Regarding insulation--if your walls need it, this would be the time. If your home is older and has no/insufficient insulation in the stud bays (e.g. less than R-13 for most locations), cellulose can be blown in or you can use foam-type insulation. The contracftor will need to cut holes in the sheathing, but the new siding wil cover it up. Also, even if your home has a good quantity of insulation in the stud bays, it often makes sense to put approx 1" of foam sheathing under the new siding. The foam material costs very little, the only noteworthy costs will be some additional trim work (since the window openings will be thicker, etc).

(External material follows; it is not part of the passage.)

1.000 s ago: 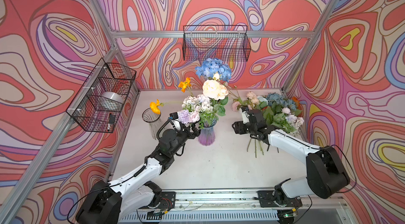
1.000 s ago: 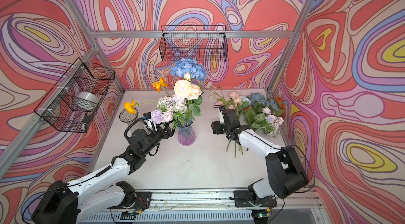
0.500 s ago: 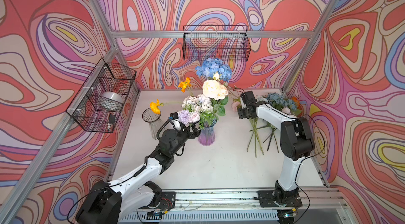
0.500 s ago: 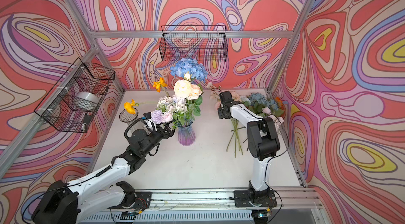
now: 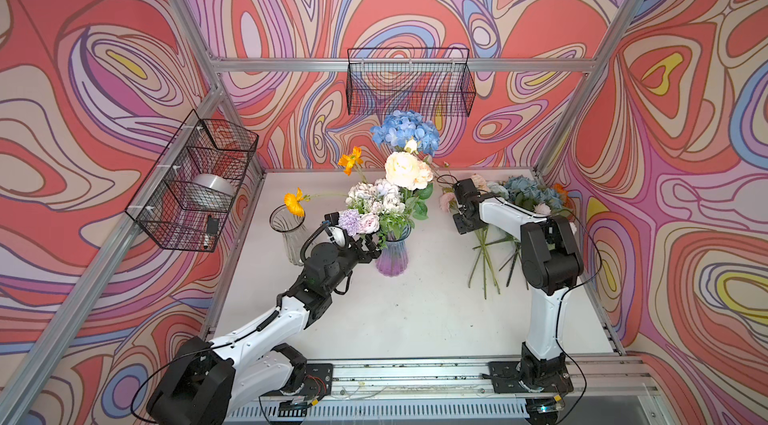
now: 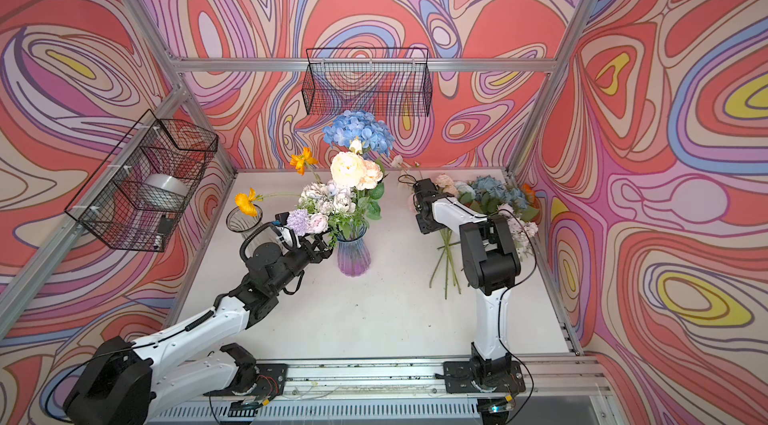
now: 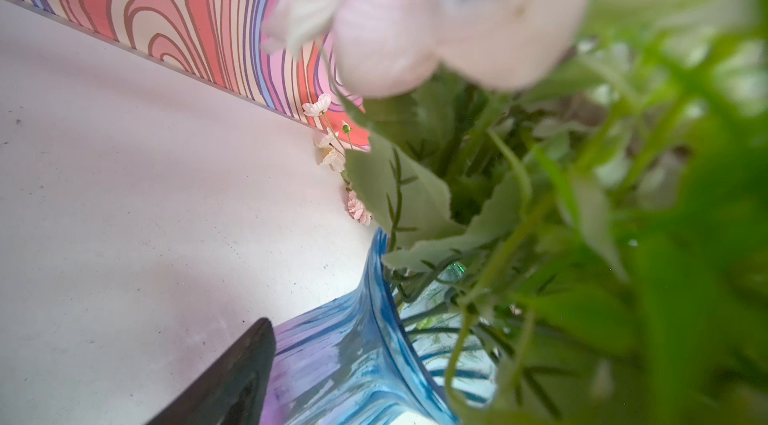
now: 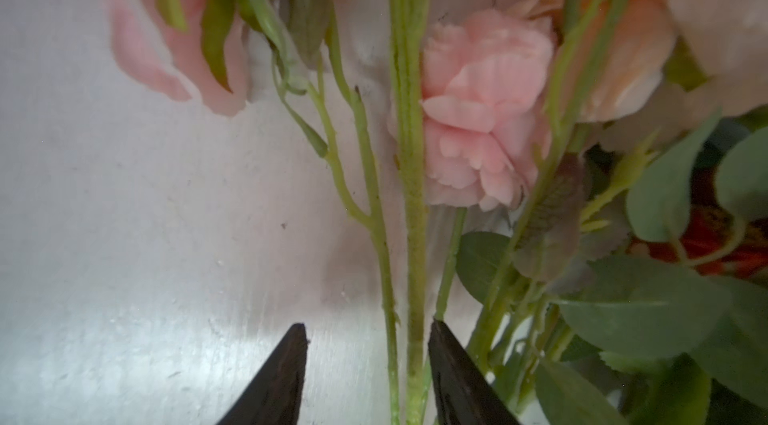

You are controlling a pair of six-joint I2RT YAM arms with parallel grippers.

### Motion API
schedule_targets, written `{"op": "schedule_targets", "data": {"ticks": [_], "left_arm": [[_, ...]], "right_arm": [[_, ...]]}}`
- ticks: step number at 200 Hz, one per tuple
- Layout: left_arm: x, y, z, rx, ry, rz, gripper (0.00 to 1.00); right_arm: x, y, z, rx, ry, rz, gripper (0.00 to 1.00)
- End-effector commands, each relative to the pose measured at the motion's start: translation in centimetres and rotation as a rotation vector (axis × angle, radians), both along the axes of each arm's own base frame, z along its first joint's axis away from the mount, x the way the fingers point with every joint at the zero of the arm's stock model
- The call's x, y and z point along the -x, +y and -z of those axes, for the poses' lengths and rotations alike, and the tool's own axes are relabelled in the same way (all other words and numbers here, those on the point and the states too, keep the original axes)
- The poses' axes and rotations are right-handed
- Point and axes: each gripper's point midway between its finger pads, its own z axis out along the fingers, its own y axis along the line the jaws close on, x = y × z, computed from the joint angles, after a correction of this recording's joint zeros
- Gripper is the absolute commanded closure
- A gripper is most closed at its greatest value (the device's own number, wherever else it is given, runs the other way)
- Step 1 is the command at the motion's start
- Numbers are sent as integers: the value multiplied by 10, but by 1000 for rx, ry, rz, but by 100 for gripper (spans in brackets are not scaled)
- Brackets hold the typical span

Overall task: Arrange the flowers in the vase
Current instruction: 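Move the right gripper down to the loose flower stems on the table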

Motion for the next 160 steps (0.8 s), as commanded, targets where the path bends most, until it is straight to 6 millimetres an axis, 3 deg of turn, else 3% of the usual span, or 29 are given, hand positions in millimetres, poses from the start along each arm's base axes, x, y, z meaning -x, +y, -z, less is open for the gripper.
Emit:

Although the foam will only provide an additional od R-3 to R-6 in typical thicknesses, it gives two benefits that are well out of proportion to this R-value:
1) It dramaticaly cuts thermal bridging from the inner wall surface to the outer wall surface that occurs through the wooden studs. Though you may have R-13 insulation in the stud bays, the wood studs have an insulation value of only R-4.4, and these (as well as ducting, pipes, etc in ter wall) usually make up about 25% of a home's wall area. Foam insulation on the outside wil cover all these areas.
2) In many cases, adding this foam will move the water vapor condensation point outside the stud cavities. Any home in a cool climate has the potential for water damage/mold if water vapor condenses to forms liquid water inside the stud cavities. Vapor barriers can help, but in the real world they are never perfect. By keeping the stud bays warmer, the foam helps to prevent the condenastion of water inside them during the winter. That is a good thing.